▶ PROBLEM TO WORK ON: Below are the records. Retype exactly the lines between the lines holding "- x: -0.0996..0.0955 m" and "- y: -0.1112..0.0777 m", inclusive.

▶ INFORMATION PROVIDED:
Segment Open
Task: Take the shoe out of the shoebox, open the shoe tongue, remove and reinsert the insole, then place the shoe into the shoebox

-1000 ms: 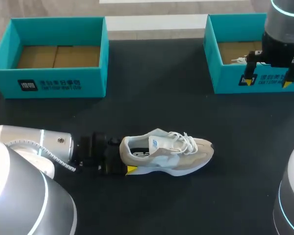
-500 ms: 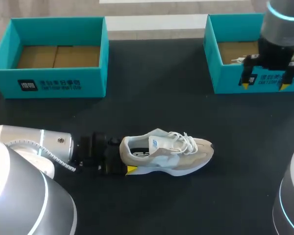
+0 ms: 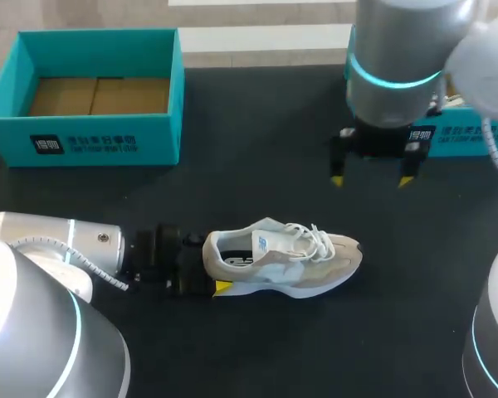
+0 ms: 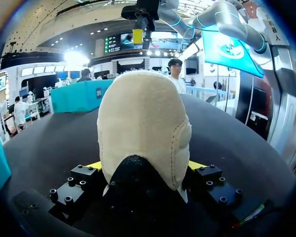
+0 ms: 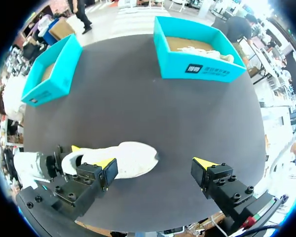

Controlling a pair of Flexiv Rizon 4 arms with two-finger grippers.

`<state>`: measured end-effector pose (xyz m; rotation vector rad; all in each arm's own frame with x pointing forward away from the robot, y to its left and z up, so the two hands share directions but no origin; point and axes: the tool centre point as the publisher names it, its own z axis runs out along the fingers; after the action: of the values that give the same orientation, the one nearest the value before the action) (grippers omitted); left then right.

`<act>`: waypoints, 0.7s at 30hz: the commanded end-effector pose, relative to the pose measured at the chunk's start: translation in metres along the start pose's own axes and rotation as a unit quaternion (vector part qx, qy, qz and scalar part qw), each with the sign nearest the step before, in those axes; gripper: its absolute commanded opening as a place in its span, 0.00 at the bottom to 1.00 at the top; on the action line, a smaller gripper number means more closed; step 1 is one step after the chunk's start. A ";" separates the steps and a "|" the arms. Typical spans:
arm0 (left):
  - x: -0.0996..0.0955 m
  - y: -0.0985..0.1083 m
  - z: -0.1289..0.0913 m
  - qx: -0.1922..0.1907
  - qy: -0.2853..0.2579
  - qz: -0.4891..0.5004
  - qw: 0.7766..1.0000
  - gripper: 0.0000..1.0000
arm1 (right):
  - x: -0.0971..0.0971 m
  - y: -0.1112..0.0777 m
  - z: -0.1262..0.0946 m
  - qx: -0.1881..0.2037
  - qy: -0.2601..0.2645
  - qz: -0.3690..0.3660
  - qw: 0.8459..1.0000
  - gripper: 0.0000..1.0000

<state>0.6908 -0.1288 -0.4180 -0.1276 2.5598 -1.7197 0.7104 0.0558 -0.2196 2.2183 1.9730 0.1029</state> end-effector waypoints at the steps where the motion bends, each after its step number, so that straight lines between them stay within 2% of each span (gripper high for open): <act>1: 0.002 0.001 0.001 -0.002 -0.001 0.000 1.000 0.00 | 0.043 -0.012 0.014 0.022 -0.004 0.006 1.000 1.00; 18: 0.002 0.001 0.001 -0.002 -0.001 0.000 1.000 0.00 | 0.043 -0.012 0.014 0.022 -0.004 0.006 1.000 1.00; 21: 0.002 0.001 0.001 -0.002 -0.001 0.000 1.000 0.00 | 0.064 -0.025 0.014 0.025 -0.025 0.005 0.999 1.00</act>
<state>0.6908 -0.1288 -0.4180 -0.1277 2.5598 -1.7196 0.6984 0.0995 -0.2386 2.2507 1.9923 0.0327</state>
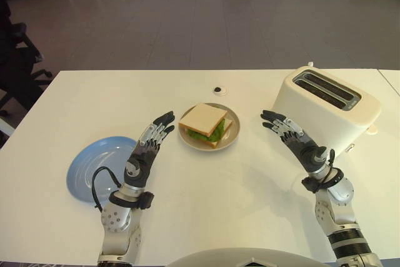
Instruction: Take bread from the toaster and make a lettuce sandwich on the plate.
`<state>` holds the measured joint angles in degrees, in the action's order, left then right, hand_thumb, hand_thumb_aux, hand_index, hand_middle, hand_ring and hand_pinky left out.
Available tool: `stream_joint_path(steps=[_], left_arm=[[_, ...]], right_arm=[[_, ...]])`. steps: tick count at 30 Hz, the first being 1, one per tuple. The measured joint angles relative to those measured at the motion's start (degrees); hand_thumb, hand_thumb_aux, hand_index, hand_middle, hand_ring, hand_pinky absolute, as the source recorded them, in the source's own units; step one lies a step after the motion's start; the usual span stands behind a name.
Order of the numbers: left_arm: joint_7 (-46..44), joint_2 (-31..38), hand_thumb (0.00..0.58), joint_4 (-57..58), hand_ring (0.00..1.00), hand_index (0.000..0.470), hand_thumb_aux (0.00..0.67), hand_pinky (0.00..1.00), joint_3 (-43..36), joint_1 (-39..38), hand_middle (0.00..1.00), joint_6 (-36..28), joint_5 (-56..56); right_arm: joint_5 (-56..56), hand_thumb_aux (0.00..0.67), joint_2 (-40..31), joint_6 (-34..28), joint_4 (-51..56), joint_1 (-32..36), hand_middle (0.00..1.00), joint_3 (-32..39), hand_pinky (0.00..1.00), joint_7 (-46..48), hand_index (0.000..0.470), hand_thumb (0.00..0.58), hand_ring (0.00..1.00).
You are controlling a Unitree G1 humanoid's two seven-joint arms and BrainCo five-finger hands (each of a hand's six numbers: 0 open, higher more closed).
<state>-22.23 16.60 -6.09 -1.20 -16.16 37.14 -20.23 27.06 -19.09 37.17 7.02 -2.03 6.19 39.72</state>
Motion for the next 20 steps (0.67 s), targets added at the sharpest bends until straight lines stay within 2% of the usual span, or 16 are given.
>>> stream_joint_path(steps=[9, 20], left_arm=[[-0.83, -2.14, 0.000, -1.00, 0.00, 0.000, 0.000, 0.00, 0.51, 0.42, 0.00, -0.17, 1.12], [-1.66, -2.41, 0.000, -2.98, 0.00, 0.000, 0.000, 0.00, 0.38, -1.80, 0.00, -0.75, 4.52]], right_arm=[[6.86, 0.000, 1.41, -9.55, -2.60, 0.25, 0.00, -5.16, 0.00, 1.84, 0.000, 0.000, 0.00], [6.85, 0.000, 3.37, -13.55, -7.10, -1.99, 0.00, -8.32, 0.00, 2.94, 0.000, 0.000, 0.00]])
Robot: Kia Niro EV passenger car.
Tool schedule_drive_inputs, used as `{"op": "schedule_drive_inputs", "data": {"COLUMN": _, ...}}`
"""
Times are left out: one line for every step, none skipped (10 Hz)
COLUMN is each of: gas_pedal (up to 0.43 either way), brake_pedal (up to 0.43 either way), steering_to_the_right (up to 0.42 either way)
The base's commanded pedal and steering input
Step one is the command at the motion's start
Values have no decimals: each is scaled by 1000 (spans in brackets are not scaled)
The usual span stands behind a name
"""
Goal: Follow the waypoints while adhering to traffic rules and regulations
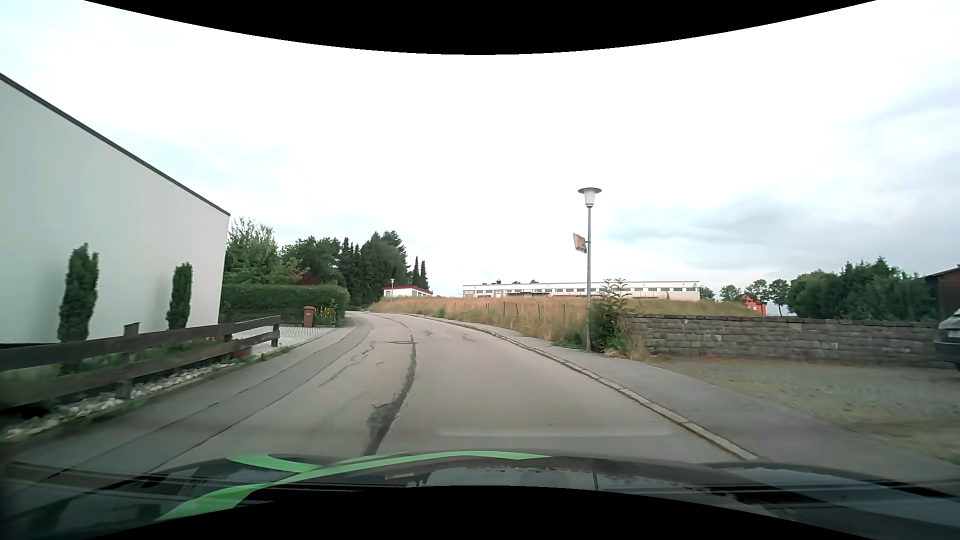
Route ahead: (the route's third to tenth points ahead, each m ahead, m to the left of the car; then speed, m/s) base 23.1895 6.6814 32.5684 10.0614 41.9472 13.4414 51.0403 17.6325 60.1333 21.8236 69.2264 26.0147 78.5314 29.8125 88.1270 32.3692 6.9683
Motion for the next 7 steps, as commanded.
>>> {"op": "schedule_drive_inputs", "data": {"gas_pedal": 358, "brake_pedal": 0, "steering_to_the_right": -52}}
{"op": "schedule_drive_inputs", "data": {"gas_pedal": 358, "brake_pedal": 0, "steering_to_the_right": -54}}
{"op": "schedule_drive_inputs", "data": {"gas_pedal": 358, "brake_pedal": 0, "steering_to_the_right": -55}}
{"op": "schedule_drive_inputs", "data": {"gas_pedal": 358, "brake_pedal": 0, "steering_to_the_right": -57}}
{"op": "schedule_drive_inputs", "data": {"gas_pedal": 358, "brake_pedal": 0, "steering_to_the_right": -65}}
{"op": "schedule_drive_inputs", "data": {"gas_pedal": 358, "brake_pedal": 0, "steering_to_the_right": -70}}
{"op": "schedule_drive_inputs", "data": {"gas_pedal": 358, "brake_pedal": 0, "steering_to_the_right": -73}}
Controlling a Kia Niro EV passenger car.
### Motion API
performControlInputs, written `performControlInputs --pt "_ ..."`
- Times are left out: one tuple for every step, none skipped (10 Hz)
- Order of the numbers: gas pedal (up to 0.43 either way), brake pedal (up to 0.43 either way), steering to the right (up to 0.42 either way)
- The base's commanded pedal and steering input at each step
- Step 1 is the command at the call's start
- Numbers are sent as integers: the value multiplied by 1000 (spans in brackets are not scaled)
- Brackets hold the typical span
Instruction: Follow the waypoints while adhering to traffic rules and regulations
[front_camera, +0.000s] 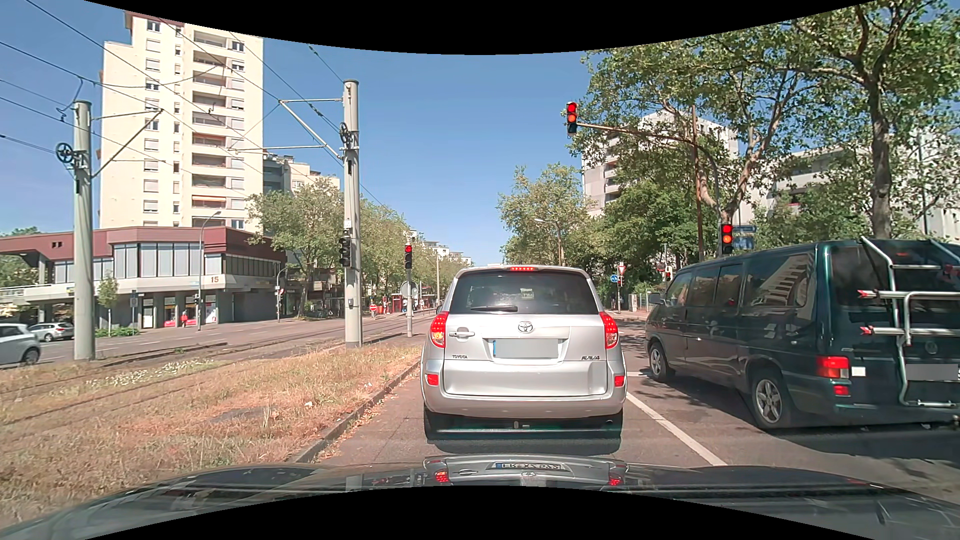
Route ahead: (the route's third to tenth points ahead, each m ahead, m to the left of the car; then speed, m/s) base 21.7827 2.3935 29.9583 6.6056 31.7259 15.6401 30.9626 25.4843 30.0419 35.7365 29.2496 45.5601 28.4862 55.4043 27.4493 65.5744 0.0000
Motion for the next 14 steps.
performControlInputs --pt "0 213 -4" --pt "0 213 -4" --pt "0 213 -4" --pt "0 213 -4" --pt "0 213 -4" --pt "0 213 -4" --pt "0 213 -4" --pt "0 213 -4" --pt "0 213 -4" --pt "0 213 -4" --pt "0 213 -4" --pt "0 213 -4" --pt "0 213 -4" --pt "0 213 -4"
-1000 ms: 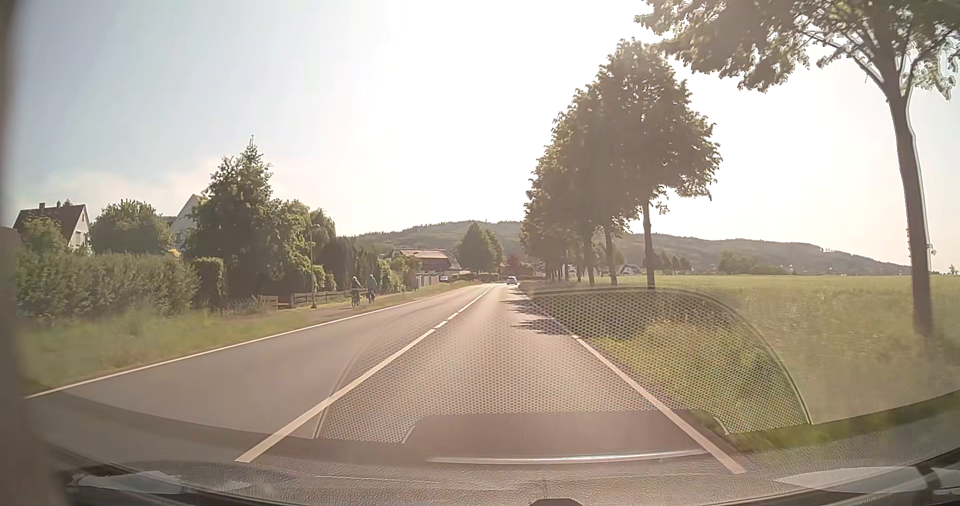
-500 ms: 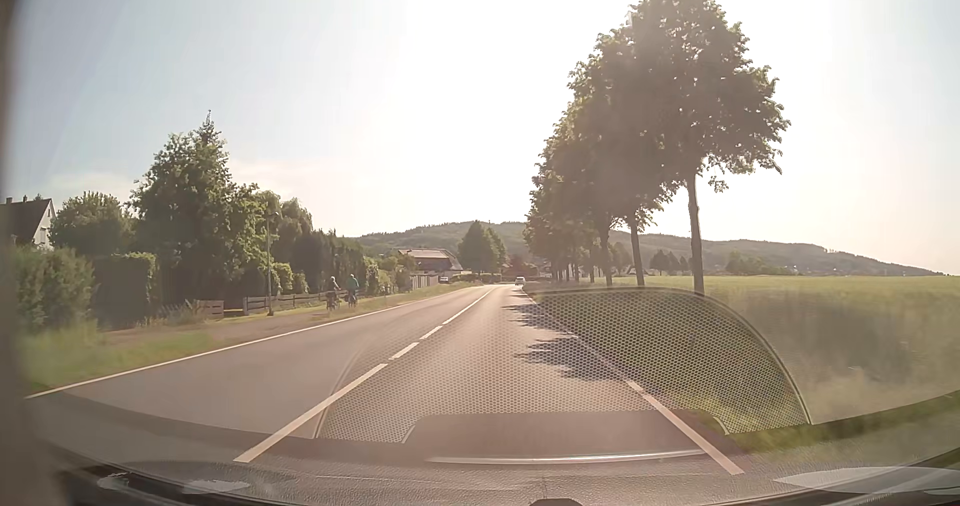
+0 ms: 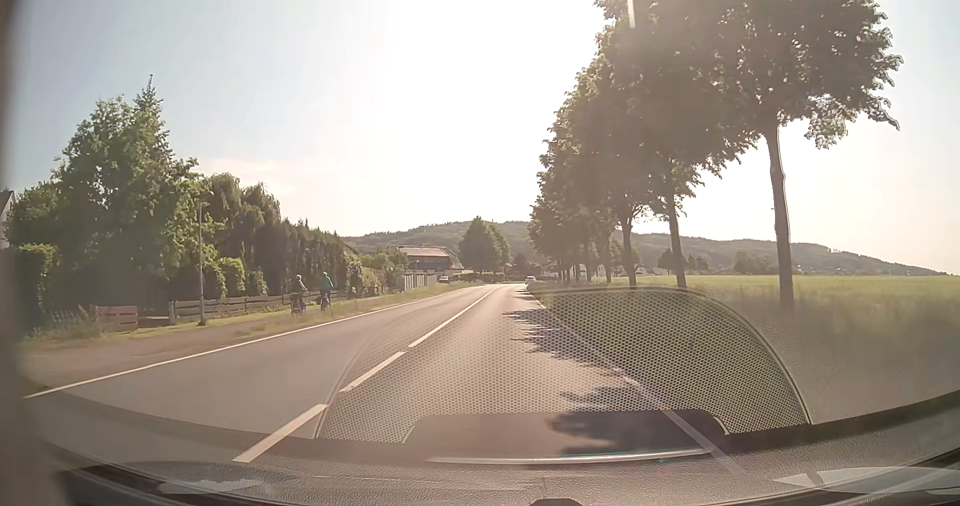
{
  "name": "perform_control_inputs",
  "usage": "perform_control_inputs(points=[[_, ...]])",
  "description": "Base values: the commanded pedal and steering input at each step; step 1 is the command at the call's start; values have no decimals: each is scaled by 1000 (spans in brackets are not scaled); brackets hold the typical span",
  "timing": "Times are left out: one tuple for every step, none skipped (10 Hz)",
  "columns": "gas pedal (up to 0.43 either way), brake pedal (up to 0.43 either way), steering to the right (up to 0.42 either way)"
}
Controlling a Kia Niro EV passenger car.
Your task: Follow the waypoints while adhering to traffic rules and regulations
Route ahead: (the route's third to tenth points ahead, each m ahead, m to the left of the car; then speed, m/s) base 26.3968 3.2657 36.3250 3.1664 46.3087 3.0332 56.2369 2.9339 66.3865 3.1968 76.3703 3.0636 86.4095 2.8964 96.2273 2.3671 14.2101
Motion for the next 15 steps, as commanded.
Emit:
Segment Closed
▶ ANSWER BOX:
  - x: -0.0996..0.0955 m
  - y: -0.0985..0.1083 m
  - z: -0.1289..0.0913 m
  - qx: -0.1922..0.1907
  - qy: -0.2853..0.2579
  - qz: -0.4891..0.5004
  - qw: 0.7766..1.0000
  - gripper: 0.0000..1.0000
arm1 (right):
  - x: -0.0971..0.0971 m
  - y: -0.1112..0.0777 m

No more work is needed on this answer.